“胡夫子,你当过学子,又是夫子,谁看了二三十年书连个童生都没有捞到,要么是不适合念书的蠢货,要么是压根就没有读进去。也亏的水生二伯娘贤惠,竟然能供他念那么多年的书。”
何满女虽然在和胡夫子说话,眼神却扫过眼前的学子。
“是个蠢蛋吧,童生都考不上。”
“是没有用心,用心的话就是一块木头读了二三十年也中了童生。”
学子纷纷议论着。
胡夫子捋了一把胡子,替陈怀远辩解道:“二十多年前的怀远不是这样的人。他变成这样一定有苦衷,当年秦家和陈家就不该干涉他的亲事,他被迫和不爱的女子成亲,在无望中自抛自弃那么多年。否则,他不可能和离后就想要奋发。”
何满女撇了撇嘴。
没救了,这胡夫子没救了。
一个搞破鞋不成的人有什么苦衷。
何满女嗤笑一声说道:“他被迫和水生二伯娘成亲?胡夫子你这话说的不烫嘴。谁迫他了?他没钱念书收姜家的银子是被迫的?他进洞房也是被迫的?胡夫子,你为了维护你同窗,连廉耻都不要了。”
何满女忍不住骂了一句。
当着学子的面被人这样骂,胡夫子脸上挂不住,怒斥道:“你也配给我讲道理?这些说不定都是你胡诌的。你为了给陈怀远泼脏水简直无所不用其极。”
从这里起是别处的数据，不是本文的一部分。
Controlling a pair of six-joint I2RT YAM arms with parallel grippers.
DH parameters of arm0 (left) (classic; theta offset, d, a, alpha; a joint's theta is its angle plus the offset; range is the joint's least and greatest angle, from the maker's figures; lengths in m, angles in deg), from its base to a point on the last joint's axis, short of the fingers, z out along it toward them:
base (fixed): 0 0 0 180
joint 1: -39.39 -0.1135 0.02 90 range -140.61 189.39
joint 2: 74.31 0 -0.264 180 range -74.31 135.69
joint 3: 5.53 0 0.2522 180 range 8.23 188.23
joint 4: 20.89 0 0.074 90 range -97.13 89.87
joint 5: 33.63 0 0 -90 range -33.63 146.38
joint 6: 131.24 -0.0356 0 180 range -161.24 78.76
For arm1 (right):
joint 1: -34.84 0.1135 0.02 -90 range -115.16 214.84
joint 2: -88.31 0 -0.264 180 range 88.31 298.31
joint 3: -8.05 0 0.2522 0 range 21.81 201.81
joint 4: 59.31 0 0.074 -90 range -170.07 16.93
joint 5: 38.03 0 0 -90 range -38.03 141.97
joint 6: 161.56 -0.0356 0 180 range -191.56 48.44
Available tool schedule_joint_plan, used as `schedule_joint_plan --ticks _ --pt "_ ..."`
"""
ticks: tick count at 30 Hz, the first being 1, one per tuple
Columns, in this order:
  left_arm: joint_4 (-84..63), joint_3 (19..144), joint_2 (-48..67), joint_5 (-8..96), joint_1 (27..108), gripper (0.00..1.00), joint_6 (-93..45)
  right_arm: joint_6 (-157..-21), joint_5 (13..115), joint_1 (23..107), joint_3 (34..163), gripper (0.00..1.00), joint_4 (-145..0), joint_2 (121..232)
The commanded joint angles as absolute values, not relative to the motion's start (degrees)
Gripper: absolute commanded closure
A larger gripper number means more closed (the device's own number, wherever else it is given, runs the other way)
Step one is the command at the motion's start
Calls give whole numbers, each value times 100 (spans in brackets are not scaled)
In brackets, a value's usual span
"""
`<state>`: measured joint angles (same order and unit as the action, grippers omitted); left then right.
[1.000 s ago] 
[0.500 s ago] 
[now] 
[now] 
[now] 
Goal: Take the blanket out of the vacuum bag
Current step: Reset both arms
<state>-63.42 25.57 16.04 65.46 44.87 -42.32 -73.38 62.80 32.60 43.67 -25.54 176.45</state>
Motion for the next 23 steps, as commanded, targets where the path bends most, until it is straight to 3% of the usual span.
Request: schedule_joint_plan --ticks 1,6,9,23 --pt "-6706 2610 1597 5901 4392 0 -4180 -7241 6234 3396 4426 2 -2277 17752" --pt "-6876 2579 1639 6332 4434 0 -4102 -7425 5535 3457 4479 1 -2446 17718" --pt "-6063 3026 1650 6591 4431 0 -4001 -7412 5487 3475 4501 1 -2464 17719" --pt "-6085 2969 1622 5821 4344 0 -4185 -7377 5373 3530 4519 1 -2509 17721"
眼看上课时间到了,何满女站起来拍拍裤子上的土,说道:“胡夫子,你有你的理,我也有我的理。是不是泼脏水,胡夫子你去我们姜崖村打听打听就知道了。”
“水生,给这样的人讲不通,他是不见棺材不掉泪,既然他不领情,我们也就不费口舌了。”
“走!”
何满女就不信她说了那么多,胡夫子还坚持称陈怀远没有错。就算他始终认为陈怀远没有错,可是陈怀远不孝是事实,他就不信他敢冒着被撸掉举人的风险,敢给陈怀远这个暂且看不到任何前途的昔日同窗作保。
反正她的目的达到,叫上水生,也该离开半山书院了。
这么多年,她还是第一次来茫山县,她打算好好逛逛,把手里的三百多文钱花光再回去。
“胡夫子,还有一个事忘了说。两个月前陈怀远因为去秦家敲诈勒索秦桑柔的哥嫂,连累的他老母大哥大嫂蹲了蹲了监,这事你去县衙打听打听就知道我说的是真是假。”
胡夫子脸色瞬间变的煞白。
何满女拉着陈水生就像打了一场胜仗,大踏步走出半山书院。